Denise herself wasn’t able to identify she had a problem with alcohol until 2001, when she was confronted with her drinking habit and a felony charge. She had been driving under the influence. Her son, who was 14 at the time, was also in the car.
“I am blessed it didn’t happen a second sooner…that he (her son) didn’t get killed,” she said. “I lived with a lot of shame about the whole thing.”
A motorcyclist was injured in the accident and Denise was charged with a felony because of the injury. She served 45 days under house arrest and another 10 on work release. The felony was reduced to a misdemeanor in 2004, but the incident helped put her on a downward spiral that ended in treatment for alcoholism.
After drifting from place to place, Denise and her boyfriend came to Minneapolis in 2009. Alcoholism was still a challenge and Denise eventually returned to treatment.
Since treatment, Denise has been able to find jobs readily and is now working as a telemarketer, but housing was a constant struggle. For most of 2011, Denise has been homeless. Thus, she is working with several agencies trying to find housing.
While she has found agencies that can help with financial requirements such as deposits and rental subsidies, Denise noted that few are able to address the root cause of her challenges in finding an apartment – her criminal record.

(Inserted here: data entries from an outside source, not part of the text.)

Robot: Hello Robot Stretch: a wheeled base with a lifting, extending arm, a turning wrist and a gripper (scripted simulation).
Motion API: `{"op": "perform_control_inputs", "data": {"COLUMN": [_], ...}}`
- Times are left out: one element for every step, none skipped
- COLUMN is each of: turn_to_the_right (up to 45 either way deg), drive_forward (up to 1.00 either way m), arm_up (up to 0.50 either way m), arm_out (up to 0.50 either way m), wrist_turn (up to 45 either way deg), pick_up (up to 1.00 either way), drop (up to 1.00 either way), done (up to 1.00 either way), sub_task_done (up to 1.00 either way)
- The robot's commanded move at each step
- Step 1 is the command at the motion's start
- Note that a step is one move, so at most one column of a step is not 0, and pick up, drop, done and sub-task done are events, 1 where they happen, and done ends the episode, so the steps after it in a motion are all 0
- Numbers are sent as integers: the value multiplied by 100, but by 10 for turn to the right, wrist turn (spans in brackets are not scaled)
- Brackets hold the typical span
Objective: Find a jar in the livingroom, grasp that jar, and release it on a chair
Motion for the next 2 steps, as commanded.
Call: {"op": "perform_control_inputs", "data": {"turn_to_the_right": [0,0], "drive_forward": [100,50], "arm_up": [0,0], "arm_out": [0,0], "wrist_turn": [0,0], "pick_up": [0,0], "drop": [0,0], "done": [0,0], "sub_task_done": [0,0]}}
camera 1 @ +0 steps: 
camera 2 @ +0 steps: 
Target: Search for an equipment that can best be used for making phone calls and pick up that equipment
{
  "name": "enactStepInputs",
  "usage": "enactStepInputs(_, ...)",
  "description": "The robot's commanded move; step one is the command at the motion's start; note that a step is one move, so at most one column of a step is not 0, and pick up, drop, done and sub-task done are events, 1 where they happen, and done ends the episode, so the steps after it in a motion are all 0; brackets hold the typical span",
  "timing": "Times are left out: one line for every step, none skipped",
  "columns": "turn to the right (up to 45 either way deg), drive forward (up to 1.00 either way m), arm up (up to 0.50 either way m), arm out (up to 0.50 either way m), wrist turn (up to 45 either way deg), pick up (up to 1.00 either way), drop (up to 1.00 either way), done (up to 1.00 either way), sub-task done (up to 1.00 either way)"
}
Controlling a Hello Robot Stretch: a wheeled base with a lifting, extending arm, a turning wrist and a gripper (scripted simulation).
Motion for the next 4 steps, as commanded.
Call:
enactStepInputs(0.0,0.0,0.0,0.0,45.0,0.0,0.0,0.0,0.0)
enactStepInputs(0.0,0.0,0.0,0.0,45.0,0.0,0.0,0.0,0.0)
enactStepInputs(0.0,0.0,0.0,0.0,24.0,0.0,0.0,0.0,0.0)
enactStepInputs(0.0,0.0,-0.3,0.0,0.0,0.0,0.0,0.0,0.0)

When a third party does the background checks, “you can’t ask them questions, you can’t explain, you can’t talk to anybody,” she said.

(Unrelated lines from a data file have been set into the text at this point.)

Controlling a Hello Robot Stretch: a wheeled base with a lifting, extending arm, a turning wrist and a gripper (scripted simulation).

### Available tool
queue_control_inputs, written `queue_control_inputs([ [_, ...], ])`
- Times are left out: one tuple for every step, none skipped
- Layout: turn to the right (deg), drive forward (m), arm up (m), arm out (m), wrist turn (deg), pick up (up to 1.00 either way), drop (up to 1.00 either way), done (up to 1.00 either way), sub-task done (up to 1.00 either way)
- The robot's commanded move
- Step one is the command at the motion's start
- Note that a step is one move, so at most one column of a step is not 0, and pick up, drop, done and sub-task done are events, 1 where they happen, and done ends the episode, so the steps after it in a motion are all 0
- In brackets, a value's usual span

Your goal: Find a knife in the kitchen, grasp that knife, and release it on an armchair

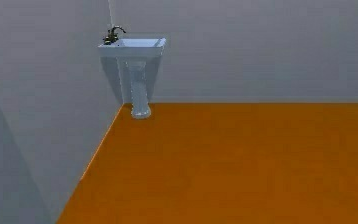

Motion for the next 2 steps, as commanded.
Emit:
queue_control_inputs([
  [42.0,0.0,0.0,0.0,0.0,0.0,0.0,0.0,0.0],
  [0.0,0.45,0.0,0.0,0.0,0.0,0.0,0.0,0.0],
])
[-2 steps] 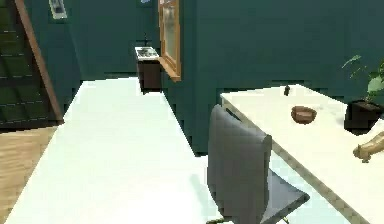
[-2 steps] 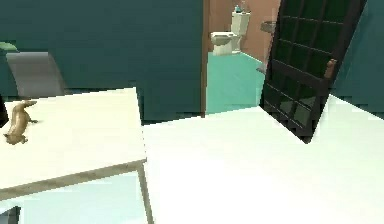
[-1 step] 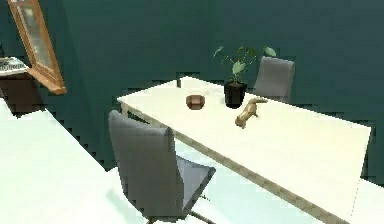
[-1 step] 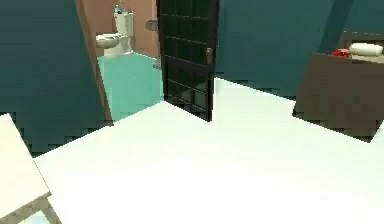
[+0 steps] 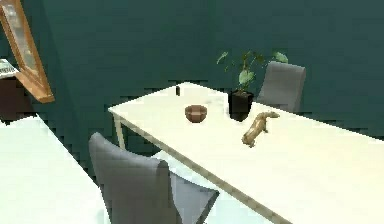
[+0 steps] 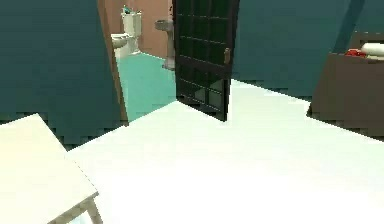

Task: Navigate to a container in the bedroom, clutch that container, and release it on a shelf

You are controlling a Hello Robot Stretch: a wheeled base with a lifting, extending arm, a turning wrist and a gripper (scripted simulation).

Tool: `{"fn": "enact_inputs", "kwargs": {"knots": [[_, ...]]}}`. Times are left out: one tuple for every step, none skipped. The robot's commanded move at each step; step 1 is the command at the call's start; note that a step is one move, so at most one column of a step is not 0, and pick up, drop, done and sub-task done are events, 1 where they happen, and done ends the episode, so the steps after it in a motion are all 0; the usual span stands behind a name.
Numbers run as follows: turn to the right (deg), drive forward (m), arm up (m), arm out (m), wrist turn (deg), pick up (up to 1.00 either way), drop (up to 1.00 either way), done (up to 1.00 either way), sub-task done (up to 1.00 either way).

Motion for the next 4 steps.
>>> {"fn": "enact_inputs", "kwargs": {"knots": [[45.0, 0.0, 0.0, 0.0, 0.0, 0.0, 0.0, 0.0, 0.0], [45.0, 0.0, 0.0, 0.0, 0.0, 0.0, 0.0, 0.0, 0.0], [45.0, 0.0, 0.0, 0.0, 0.0, 0.0, 0.0, 0.0, 0.0], [0.0, 0.05, 0.0, 0.0, 0.0, 0.0, 0.0, 0.0, 0.0]]}}
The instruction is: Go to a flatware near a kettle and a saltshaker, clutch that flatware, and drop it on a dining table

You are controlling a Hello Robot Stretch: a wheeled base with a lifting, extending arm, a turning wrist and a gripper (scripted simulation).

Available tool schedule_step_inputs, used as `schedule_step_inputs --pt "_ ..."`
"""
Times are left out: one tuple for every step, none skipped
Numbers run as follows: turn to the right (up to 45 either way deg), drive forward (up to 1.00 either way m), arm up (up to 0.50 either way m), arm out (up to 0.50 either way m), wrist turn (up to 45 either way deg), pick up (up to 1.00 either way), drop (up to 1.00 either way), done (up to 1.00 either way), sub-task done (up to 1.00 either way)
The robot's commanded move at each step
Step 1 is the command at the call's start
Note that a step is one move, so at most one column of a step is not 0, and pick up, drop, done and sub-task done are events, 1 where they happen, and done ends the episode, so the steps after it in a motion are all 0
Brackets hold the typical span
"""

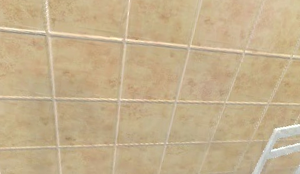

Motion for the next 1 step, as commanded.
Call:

Denise explained that she and her boyfriend were turned down twice, despite having her charges reduced.
“I don’t know what happened, but we didn’t get the apartment,” she said.

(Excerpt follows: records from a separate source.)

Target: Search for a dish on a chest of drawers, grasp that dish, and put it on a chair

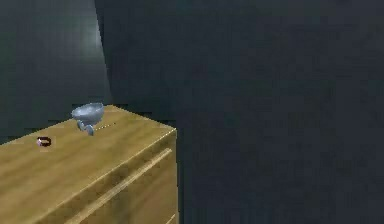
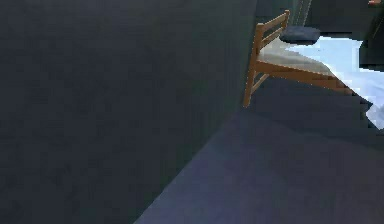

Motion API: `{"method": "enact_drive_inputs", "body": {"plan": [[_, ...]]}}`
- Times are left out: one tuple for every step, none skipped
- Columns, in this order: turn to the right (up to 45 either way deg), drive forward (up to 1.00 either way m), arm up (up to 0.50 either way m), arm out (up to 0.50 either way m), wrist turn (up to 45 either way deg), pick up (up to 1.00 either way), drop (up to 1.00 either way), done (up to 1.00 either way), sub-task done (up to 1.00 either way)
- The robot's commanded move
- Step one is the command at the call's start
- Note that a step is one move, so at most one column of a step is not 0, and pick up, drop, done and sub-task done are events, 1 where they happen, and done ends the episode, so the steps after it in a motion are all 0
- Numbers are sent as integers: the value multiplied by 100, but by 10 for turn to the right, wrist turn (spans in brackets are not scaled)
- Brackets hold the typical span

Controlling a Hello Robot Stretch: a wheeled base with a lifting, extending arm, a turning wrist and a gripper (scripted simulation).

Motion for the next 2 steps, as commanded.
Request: {"method": "enact_drive_inputs", "body": {"plan": [[0,45,0,0,0,0,0,0,0],[-450,0,0,0,0,0,0,0,0]]}}
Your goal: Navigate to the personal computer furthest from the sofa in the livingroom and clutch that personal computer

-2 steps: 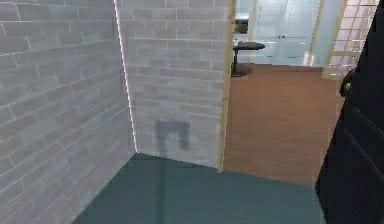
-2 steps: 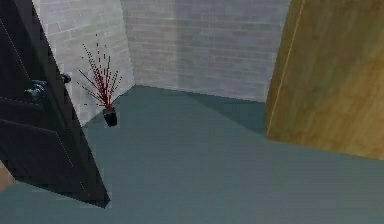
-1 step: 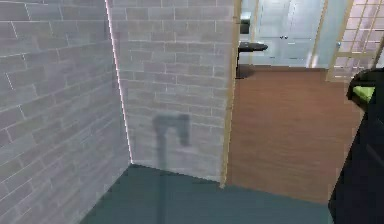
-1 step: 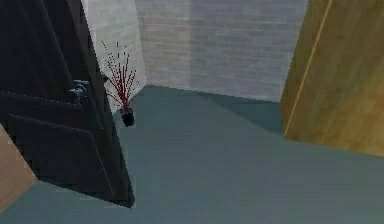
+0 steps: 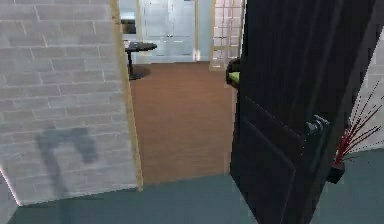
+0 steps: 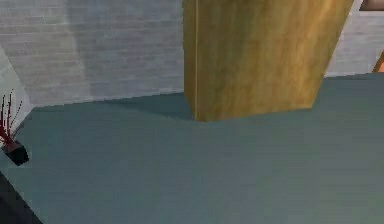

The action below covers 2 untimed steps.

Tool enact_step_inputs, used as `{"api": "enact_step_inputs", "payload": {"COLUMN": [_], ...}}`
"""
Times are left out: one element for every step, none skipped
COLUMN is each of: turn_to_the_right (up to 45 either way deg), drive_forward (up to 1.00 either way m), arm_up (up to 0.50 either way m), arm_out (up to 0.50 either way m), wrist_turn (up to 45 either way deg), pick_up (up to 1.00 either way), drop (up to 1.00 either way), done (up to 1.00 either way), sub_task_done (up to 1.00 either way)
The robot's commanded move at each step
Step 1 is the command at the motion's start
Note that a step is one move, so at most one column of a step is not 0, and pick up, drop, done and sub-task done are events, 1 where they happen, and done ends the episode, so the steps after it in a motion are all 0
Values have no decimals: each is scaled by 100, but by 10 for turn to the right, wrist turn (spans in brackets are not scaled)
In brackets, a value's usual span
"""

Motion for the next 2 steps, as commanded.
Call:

After months of effort, Denise signed a lease on an apartment this November, and she is optimistic about life in her new home.
In addition to finding housing, Denise is setting up her relapse prevention program and just “functioning as a normal person again and not drinking,” she said.
Denise has sought out many community resources for help, including Amicus Reconnect, where she found resources such as help with transportation and housing leads.
Occasionally, Denise has helped open a few eyes about what homelessness really looks like. While attending a women’s group at a local church, Denise met a nursing student who asked her to speak to a group of nurses about her experience with homelessness.
“I don’t think I’m typical…if you look at me or talk to me,” Denise said, adding that few people would guess that she has been homeless for a year.
“I think people paint a picture of what’s it’s like to be homeless, and that’s the drunk on the street,” she said. “It isn’t an instant thing, it isn’t like one day you wake up and you’re homeless. It’s always gradual.”
When her life allows her the opportunity, Denise hopes to volunteer at Amicus or another organization that helps people find homes.
“I found the best way, if I want to get into this work, is to volunteer where my passion lies,” she said. “For some reason, it’s housing… maybe because I’m going through it. Maybe because I see holes in the system and injustice,” she said. “I see so many people struggling to figure out how to do it.”
This is why she feels obligated to share her story.
“I wish I wouldn’t have had to find out the hard way,” she said. “I didn’t know what to do because I wasn’t educated… it’s only because I had to live through it first,” she said.
Though the road is uncertain, Denise is beginning to see brighter times ahead.
“It’s harder to give up than to keep going,” she said. “I just want some stability.”